Es gibt manche Hinrichtungsarten in Deutschland. Beil, Schwert, Guillotine – auch, für den Soldaten, die Kugel. Es ist mir gleichgiltig, wie es geschieht, ich habe keinen Ehrgeiz für die letzte Minute. Ich habe alles verloren für Deutschland, Verlobte und Schwester, drei Brüder, Vater und Mutter. Viele treue Kameraden – überall in Europa faulen ihre Knochen. Wofür nur, wofür? Und das letzte, das mir blieb, das einzige: die Hoffnung auf Deutschland – das, Herr Generalfeldmarschall von Hindenburg, zerbrach in den Jahren Ihrer Präsidentschaft –
So macht endlich ein Ende: hängt mich auf am Schinderstrick, schlagt mich tot mit einem alten Klosettdeckel, wie's euch beliebt!
Das, Exzellenz, ist die Bitte, die ich gehorsamst an Sie zu richten wage.«
* * *
Er legte den Bleistift hin, starrte auf das Papier. Aber er konnte nichts lesen, keine Zeile, kein kleinstes Wort. Kein Gedanke mehr, leer schien sein Schädel, wie ein fauler, ausgedrückter Schwamm sein armes Hirn. Schritte draußen – kamen sie schon ihn zu holen?
Nur der Schließer mit der Morgenbrühe? Er schob ihm die Bogen zu; sandte sie dem Anwalt – der sollte sie abtippen lassen – auf große Aktenbogen, wie sich's gehörte.
Hans ten Brinken brachte ihm die Abschrift. »Wenn ich raten darf –« begann er.
Gerhard schüttelte den Kopf. »Nein.« Er setzte seinen Namen drunter, reichte ihm die Bogen zurück. »Du mußt alles tun, daß er's zu Gesicht bekommt, hörst du? Du, Paul Hornemann, alle – ihr müßt ihm meine Bittschrift bringen. Er muß sie lesen!«
Brinken nickte. »Wir werden's versuchen. Doch kann Hindenburg nie die Bitte gewähren. Einmal begnadigt – das kann niemand rückgängig machen! Weder Verfassung noch Gesetz gibt dem Reichspräsidenten das Recht –«
Gerhard riß ihm das Papier aus der Hand. »Nicht einmal das kann er? Nicht einmal das?« Er zerriß die Bogen in kleine Fetzen, streute sie in die Luft.
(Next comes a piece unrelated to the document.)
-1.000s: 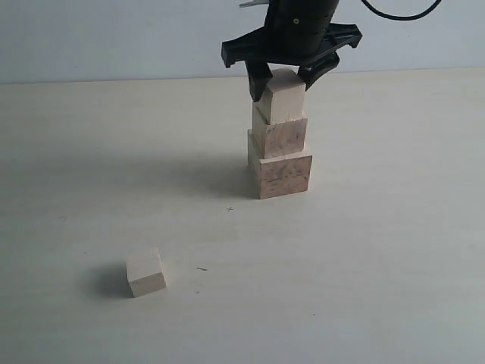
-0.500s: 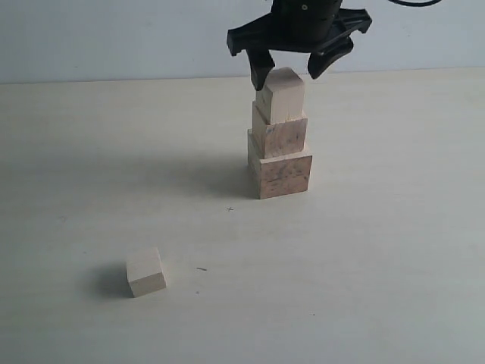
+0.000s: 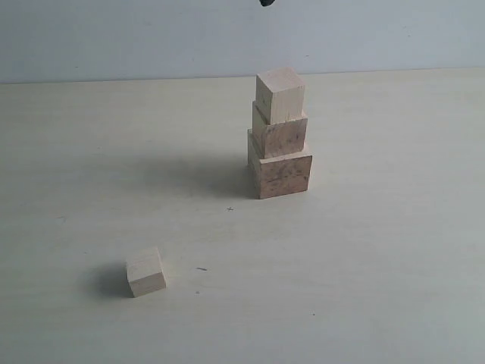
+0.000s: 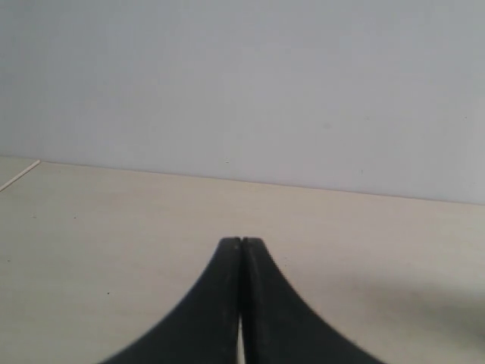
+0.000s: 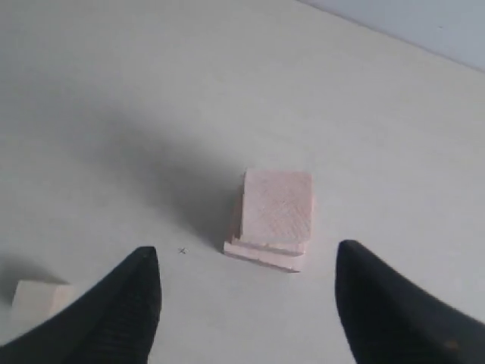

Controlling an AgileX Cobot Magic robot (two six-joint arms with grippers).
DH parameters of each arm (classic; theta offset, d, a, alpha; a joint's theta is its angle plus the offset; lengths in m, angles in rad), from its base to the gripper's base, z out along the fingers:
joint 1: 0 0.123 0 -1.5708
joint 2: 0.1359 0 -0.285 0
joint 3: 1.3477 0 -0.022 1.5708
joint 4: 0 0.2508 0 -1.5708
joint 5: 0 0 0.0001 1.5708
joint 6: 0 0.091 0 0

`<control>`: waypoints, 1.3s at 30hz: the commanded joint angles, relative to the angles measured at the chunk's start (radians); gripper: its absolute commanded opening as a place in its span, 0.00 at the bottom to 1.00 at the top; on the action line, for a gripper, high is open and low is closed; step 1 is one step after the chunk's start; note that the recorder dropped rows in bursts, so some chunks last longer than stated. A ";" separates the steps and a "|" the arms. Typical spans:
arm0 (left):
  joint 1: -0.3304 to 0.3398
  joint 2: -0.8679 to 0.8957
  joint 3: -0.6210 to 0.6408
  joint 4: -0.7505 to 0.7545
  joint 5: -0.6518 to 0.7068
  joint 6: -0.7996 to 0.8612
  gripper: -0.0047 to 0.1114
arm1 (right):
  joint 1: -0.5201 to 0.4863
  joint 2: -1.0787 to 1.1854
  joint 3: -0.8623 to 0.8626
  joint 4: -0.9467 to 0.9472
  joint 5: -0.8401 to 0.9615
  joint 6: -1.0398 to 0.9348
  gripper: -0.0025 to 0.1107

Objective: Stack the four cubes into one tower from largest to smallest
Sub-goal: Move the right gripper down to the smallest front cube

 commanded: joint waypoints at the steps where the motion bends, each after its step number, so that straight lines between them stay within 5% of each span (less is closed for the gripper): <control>1: -0.007 -0.007 0.004 -0.006 -0.001 0.000 0.04 | 0.076 -0.108 0.083 0.035 0.003 -0.095 0.52; 10: -0.007 -0.007 0.004 -0.006 -0.001 -0.002 0.04 | 0.201 -0.063 0.287 0.394 0.039 -0.775 0.52; 39: -0.007 -0.007 0.004 -0.006 -0.001 0.002 0.04 | 0.301 0.241 0.377 0.384 -0.265 -1.285 0.60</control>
Lachte laut.
Der Freund legte ihm die Hand auf den Arm. »Gerhard«, sagte er, »Gerhard –«
Er hörte ihn nicht. Lachte, lachte – wollte nicht aufhören mit Lachen.
* * *
Im Oktober kam die neue Amnestie – diesmal legte der Reichsrat keinen Einspruch ein. Aber Gerhard blieb, wo er war: nun begann seine Zusatzstrafe, noch vierzehn Monate wegen Beamtenbeleidigung und Körperverletzung. Er las nichts, lehnte jeden Besuch ab, sprach nicht einmal mehr mit Schließer und Kalfaktor. Stumm wurde er und stumpf, saß stundenlang auf seinem Schemel, stand unbeweglich auf einem Fleck oder lief hin und zurück. Er schlang gierig sein Essen, ließ es dann wieder unberührt stehn. Matt wurde sein Blick, gebrochen und trüb – wie ein Tier stak er im Käfig.
Das waren die sechsten Weihnachten in der Zelle.